ToneUnit: A Speech Discretization Approach for Tonal Language Speech Synthesis
Dehua Tao, Daxin Tan, Yu Ting Yeung, Xiao Chen, Tan Lee
TL;DR
ToneUnit addresses the tone shift problem in Mandarin Chinese speech synthesis by learning tone-aware discrete speech units through CTC supervision on tone-labeled data. It combines an SSL-based speech encoder (SPIRAL), a quantizer (VQ or FSQ), and a CTC decoder, with a VITS-based synthesizer decoding discrete units into waveform; FSQ emerges as the more effective quantization method, offering higher codeword usage and better intelligibility, even with limited labeled data. The results show that ToneUnit improves Mandarin synthesis and preserves competitive English performance, while revealing that discrete units can encode tonal information by mapping different tones of a phoneme to distinct unit sets. This work suggests ToneUnit as a bridge between speech representations and downstream language models, with potential for multimodal LLM integration.
Abstract
Representing speech as discretized units has numerous benefits in supporting downstream spoken language processing tasks. However, the approach has been less explored in speech synthesis of tonal languages like Mandarin Chinese. Our preliminary experiments on Chinese speech synthesis reveal the issue of "tone shift", where a synthesized speech utterance contains correct base syllables but incorrect tones. To address the issue, we propose the ToneUnit framework, which leverages annotated data with tone labels as CTC supervision to learn tone-aware discrete speech units for Mandarin Chinese speech.
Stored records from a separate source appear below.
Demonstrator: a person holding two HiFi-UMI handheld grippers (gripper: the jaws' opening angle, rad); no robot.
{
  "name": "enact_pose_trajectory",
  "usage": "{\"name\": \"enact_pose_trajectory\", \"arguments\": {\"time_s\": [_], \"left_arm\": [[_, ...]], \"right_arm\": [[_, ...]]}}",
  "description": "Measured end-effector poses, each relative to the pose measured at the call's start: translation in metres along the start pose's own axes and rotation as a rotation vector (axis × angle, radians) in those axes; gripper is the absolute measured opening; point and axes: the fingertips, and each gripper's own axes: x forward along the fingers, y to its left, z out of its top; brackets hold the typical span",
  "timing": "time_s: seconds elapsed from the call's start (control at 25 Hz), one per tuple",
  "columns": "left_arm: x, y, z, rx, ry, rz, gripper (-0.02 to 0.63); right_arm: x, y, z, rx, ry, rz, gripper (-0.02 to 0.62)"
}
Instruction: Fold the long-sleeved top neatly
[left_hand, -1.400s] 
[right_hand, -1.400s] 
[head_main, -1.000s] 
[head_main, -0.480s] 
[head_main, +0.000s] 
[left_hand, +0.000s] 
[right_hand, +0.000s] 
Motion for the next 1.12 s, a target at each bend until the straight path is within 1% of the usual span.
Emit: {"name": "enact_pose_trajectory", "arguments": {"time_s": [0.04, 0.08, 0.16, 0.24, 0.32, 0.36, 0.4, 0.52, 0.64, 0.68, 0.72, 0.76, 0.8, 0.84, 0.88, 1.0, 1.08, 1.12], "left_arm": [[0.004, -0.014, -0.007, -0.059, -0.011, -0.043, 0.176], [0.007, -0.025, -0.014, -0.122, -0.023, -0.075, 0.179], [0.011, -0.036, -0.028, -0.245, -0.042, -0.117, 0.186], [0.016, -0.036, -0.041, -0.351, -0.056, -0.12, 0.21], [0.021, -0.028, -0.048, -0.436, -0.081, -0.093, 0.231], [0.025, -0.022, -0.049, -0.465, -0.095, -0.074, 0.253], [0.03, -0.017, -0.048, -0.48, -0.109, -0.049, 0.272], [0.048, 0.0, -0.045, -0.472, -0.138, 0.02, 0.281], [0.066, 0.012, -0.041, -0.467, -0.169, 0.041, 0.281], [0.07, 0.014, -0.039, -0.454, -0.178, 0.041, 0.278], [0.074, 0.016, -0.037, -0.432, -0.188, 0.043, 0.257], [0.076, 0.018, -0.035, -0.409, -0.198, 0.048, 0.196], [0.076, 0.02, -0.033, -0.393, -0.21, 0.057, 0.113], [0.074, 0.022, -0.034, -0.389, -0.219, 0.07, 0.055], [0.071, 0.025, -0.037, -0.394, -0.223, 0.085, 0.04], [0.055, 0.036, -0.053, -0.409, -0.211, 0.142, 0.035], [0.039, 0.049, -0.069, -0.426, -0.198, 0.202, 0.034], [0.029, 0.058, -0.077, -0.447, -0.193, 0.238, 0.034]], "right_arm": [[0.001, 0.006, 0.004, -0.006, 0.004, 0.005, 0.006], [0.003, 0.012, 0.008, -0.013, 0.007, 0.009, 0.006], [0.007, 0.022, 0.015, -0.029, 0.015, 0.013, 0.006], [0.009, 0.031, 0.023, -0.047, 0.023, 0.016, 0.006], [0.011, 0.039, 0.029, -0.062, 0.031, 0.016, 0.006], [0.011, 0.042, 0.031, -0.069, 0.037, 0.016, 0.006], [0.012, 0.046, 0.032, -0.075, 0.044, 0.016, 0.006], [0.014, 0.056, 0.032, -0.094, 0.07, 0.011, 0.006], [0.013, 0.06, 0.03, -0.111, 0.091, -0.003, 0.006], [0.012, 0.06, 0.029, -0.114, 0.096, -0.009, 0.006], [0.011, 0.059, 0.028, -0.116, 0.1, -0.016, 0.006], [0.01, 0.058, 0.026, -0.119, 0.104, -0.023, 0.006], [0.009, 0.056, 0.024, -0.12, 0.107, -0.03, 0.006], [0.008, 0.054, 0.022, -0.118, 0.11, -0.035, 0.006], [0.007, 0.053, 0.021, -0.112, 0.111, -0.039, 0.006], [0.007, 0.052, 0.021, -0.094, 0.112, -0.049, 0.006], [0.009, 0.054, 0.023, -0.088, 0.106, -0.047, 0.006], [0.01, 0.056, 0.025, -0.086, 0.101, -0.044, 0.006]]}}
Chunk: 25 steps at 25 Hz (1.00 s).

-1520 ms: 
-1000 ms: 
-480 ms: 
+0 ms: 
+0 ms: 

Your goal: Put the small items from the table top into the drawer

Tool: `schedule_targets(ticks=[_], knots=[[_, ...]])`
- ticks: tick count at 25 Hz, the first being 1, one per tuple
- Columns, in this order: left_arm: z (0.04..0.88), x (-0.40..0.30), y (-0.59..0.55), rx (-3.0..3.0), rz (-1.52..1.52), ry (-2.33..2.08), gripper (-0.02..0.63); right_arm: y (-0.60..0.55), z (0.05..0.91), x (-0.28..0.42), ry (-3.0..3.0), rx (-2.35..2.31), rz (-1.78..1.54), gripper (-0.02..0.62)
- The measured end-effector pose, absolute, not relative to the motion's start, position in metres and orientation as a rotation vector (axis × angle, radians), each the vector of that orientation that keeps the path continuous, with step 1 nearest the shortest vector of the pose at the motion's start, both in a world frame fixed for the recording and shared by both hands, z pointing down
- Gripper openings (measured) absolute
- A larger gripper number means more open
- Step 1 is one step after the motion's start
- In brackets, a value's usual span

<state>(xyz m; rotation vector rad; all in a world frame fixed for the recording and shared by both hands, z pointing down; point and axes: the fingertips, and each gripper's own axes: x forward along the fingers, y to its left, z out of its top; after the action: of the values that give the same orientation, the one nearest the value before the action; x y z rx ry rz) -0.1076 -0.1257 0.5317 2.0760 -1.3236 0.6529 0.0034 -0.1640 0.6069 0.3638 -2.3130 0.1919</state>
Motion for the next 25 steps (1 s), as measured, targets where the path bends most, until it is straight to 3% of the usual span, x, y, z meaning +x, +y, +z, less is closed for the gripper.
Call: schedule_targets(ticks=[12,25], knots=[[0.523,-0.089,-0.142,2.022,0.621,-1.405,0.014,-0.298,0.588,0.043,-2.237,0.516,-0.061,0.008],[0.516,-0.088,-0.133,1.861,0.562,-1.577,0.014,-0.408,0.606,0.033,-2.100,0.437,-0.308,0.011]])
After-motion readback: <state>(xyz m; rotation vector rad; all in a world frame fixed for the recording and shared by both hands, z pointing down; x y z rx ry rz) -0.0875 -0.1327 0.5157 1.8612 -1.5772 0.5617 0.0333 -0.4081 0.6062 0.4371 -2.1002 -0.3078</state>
Our findings indicate that the discrete units acquired through the TonUnit resolve the "tone shift" issue in synthesized Chinese speech and yield favorable results in English synthesis. Moreover, the experimental results suggest that finite scalar quantization enhances the effectiveness of ToneUnit. Notably, ToneUnit can work effectively even with minimal annotated data.